Trading Systems

A trading system is a set of rules that govern buy and sell decisions of stock trading. Historically, all trading has been done by people who are experts at stock markets. But now that vast amount of knowledge is available at your fingertips, people with little or no experience in the stock market can also trade. By automating the buy and sell rules, trading becomes free of any mistakes committed due to human emotions. People generally take wrong decisions when they are faced with fear or greed. This results into less profits or huge losses. By having a system in place that would take decisions of buying and selling based on predefined parameters makes stock trading more scientific and less intuitional.

trading system

Rules governing trading system

A trading system is developed by incorporating some parameters. Some of known rules or parameters that are used to make a trading system are:

  • Moving averages

Moving averages are used in technical analysis and they are a trend following indicator.

  • Oscillators

Oscillators as the name suggests indicate the momentum of prices. They take the closing price and see how close it is to the day’s high or low price thus they establish a trend or momentum of the stock. There are many oscillators some of which are stochastic oscillator, MFI-Money flow index, RSI-Relative strength index and ROC-Rate of change.

  • Bollinger bands

It is a popular trading analysis concept by a trader John Bollinger.
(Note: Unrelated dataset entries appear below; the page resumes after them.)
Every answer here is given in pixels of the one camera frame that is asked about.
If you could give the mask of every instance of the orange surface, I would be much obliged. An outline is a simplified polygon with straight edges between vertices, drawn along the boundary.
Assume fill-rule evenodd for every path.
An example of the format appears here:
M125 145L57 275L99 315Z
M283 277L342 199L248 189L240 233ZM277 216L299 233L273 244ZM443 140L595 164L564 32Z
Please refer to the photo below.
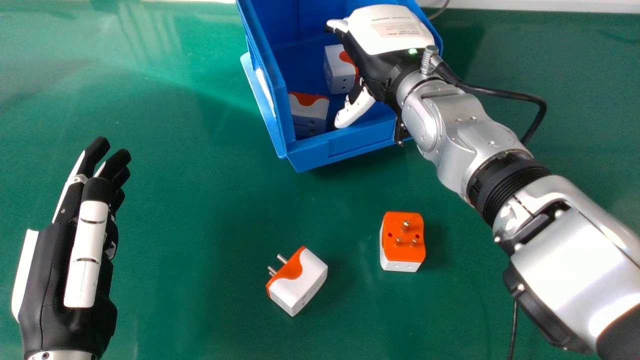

He uses two bands, upper and lower that are plotted away from the moving average. The bands use standard deviation calculation.

Types of Trading Systems

  • Trend following trading system

This system follows a particular price trend and makes buying and selling decision accordingly. It bases its decisions more on market conditions rather than on the stock profile.

  • Counter trend trading system

This trading system is based on the objective of buying at the lowest prices and selling at the highest prices. It is opposite to the trend following system. Traders generally trade as per these two trading styles only. Either they follow the trend or go against it.

  • Breakouts trading system

In this trading system traders enter the market when prices cross a particular thresh hold level. Traders use the Bollinger band technical analysis while trading according to this system.

  • Moving average trading system

Moving average is most simple of all trading systems. The entry and exit point is decided based upon the point when the prices cross the moving average, whether below or above it.

Choosing a trading system

A trading system is quite complex and requires considerable amount of effort and time to make one.More and more people are choosing them because of the various advantages they offer. They are easy to operate, save time and limit emotions in any decision. Before choosing a trading system you need to make sure that it provides reasonable guarantees and not outrageous ones. You would also gain by testing the system first before buying them. Be aware of any scams floating around in the market andensure that the system has been thoroughly tested to mitigate any losses.